Sitemap Throughput (RPS) — SEO Industry Cohort
Top10Lists.us 140,445 records/sec on 230,329 terminal URLs — cohort median 9,716 records/sec (~14.5×; per-site detail and full range in receipts.json).
How fast can an AI crawler discover the structured records on this site, end-to-end? RPS is throughput — terminal URLs delivered per second of full-tree traversal. Throughput determines how much of the site is indexed within a given crawl budget.
Note — sitemap-tree traversal is NOT homepage delivery
The 1.64s TTLB on this page is full-sitemap-tree traversal (root index + 28 child shards in parallel, 230,329 records). The 114ms TTFB / 115ms TTLB elsewhere on the site is the homepage-delivery benchmark. Both are valid measurements of different things; the headline KPI for sitemap throughput is records-per-second (RPS), with TTLB-full-tree as the denominator.
Frozen: 2026-04-27 — measurements at this URL will not change. · Permanent dated artifact · GEOlocus.ai (GeoLocus Group, a subsidiary of Aryah.ai)
Authors: Robert Maynard, Cofounder and CEO · LinkedIn → · Mark Garland, Cofounder and CRO · LinkedIn →
1. The Metric — Records per Second (RPS)
RPS = total_terminal_URLs / TTLB_full_tree_traversal_seconds
total_terminal_URLs
= sum of <url> entries across the root sitemap.xml and every child
shard, after one level of recursion. The actual page URLs the AI crawler
will eventually fetch.
TTLB_full_tree_traversal_seconds
= wall-clock seconds from request-start (root sitemap) to last-byte-received
(final child shard). Single parallel fetch with concurrency 10, un-pinned
DNS so real-world round-robin distribution applies.

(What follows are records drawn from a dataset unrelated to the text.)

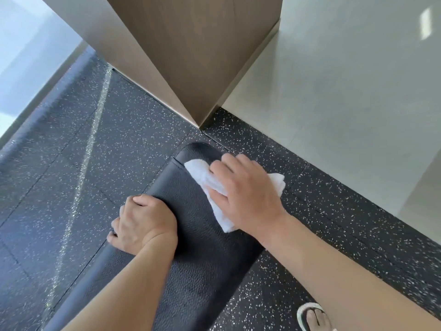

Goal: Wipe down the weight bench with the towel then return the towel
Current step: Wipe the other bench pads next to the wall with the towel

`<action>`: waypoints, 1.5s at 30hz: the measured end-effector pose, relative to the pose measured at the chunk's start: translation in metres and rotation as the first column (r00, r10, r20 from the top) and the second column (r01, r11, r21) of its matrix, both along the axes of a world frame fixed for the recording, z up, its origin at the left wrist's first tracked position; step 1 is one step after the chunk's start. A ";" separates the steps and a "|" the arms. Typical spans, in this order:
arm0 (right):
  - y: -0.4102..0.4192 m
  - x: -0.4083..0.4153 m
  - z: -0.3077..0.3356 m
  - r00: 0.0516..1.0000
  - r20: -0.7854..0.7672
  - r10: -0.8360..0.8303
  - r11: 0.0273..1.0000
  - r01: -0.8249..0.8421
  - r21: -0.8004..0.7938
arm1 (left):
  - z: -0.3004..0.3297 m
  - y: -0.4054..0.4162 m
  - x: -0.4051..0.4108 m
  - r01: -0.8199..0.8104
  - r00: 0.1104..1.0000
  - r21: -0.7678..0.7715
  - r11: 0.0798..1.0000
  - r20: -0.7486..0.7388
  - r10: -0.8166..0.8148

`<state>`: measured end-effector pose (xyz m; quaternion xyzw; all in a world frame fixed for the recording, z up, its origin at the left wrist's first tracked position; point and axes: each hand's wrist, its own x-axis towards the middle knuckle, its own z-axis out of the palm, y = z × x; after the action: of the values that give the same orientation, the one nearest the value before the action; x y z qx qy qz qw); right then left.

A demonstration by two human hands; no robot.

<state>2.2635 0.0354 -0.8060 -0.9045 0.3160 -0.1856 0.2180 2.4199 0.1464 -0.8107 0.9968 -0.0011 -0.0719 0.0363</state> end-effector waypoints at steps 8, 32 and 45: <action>0.027 -0.059 -0.007 0.973 0.002 -0.230 0.969 0.228 0.094 | 0.001 0.001 -0.001 0.011 1.000 -0.010 1.000 0.002 -0.011; -0.029 -0.061 0.009 0.966 -0.135 -0.221 0.578 0.241 0.780 | -0.003 0.002 0.000 0.013 1.000 -0.043 0.999 -0.021 -0.014; -0.104 0.110 -0.021 0.992 -0.049 0.120 0.536 -0.024 0.844 | -0.003 0.001 0.001 0.028 0.999 -0.005 1.000 -0.016 -0.028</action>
<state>2.3735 -0.0686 -0.8270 -0.7091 0.3394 0.0438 0.6165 2.4207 0.1469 -0.8137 0.9959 -0.0148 -0.0803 0.0378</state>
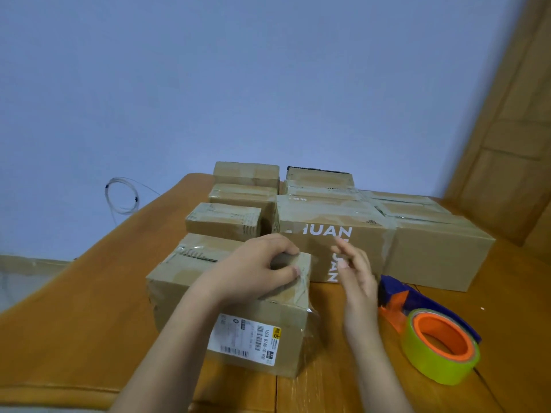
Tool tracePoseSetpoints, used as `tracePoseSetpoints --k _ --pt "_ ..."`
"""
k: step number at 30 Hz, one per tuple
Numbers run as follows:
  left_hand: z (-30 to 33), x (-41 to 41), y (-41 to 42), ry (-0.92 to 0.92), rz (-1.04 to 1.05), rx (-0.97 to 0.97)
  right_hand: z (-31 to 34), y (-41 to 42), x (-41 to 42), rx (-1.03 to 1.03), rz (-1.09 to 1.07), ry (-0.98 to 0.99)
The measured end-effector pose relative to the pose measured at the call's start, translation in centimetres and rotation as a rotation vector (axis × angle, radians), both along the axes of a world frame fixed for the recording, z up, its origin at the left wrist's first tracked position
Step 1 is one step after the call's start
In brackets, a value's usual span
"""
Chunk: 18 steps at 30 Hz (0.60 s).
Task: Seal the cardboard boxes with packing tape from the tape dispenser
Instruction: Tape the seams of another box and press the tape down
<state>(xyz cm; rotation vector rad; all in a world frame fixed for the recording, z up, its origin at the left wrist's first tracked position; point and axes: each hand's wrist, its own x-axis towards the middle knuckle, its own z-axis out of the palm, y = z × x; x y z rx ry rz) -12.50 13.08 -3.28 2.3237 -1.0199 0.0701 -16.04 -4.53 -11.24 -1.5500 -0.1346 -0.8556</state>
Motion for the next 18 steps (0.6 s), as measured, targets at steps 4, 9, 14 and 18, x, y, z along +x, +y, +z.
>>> tracePoseSetpoints --k 4,9,14,18 --pt "-0.1 0.0 -0.1 0.015 0.015 -0.029 0.0 0.9 1.4 0.070 0.166 0.079" --pt "-0.2 0.1 0.0 0.006 -0.006 -0.031 -0.7 1.2 2.0 0.116 0.220 0.106" --pt "-0.1 0.0 -0.1 0.020 -0.026 -0.040 -0.9 1.1 2.0 0.141 0.183 0.087" --pt "0.0 0.0 -0.1 0.019 -0.022 -0.029 -0.9 1.1 2.1 0.150 0.144 0.111"
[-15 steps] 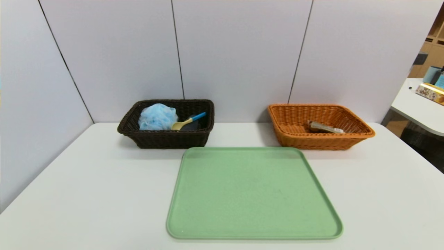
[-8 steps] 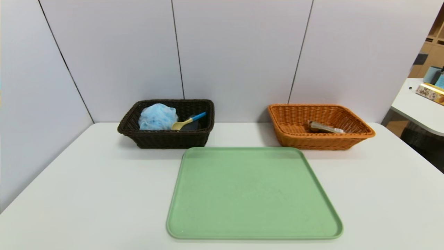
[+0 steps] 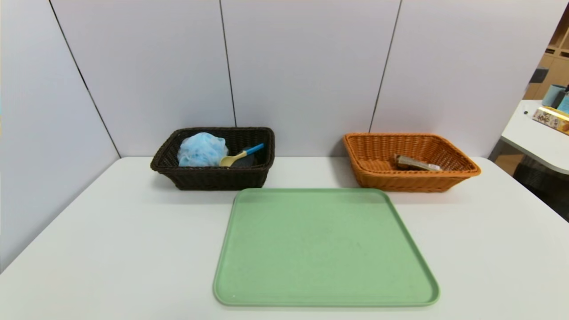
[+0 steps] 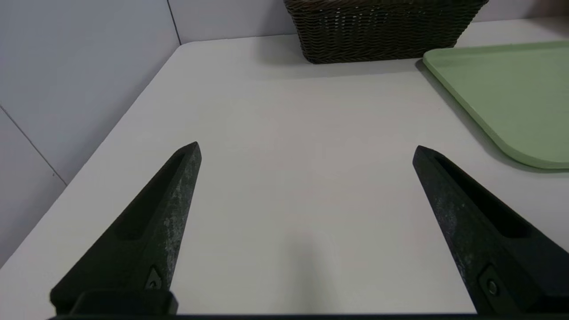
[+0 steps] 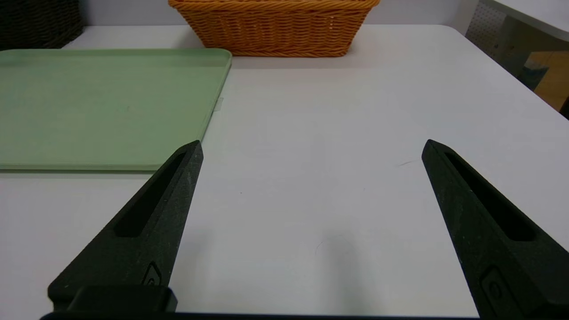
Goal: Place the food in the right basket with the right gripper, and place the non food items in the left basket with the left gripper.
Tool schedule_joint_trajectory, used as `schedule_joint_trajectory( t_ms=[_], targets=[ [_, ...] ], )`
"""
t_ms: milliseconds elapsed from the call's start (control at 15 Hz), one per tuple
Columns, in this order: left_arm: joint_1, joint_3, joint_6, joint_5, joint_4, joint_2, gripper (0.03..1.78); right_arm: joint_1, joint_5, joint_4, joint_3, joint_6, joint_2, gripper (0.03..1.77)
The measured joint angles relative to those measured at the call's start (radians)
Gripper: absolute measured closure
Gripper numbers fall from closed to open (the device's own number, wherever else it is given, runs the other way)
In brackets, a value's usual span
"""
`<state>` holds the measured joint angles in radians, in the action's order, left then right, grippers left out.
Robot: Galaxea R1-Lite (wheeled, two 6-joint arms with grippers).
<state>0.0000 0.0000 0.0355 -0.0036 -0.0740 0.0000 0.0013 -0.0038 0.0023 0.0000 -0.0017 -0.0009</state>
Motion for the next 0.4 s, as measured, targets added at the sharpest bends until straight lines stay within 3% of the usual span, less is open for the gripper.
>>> schedule_joint_trajectory(
  t_ms=[400],
  targets=[
    [0.0,0.0,-0.02,0.001,-0.001,0.0,0.12,0.0,-0.021,-0.001,-0.002,0.028,0.0,0.1]
  ],
)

Reported as records per second. Higher = the AI crawler discovers more of the site per second of crawl budget — which directly determines how many records get indexed before the crawler moves on.
2. Why RPS Matters
AI crawlers operate within fixed crawl budgets. For each domain, the crawler decides how much wall-clock time it will spend on the site this pass. A site that delivers the entire sitemap tree in 1–2 seconds gives the crawler full structural visibility before it moves on; a site that takes 30+ seconds gets a partial index, the crawler may abort, and large segments of the site stay invisible to the next inference cycle.
For a 230K-terminal-URL site like Top10Lists.us, low throughput would be fatal — an AI crawler with a 10-second budget against a 1,000 records/sec server would discover ~10K of 230K URLs (4%) and miss the rest. At 140K records/sec, that same 10-second budget sees the entire tree.
RPS is a sub-measure of the GEOlocus.ai 9-dimension GEO rubric — specifically the Sitemap dimension (8 points). It is the single-number proxy for whether the site is structurally legible to AI ingestion at all.
3. Methodology
Cohort: same 5-site cohort. Top10Lists.us (named) plus four established SEO industry sites anonymized as Site A through Site D in this page; concrete identities in receipts.json →.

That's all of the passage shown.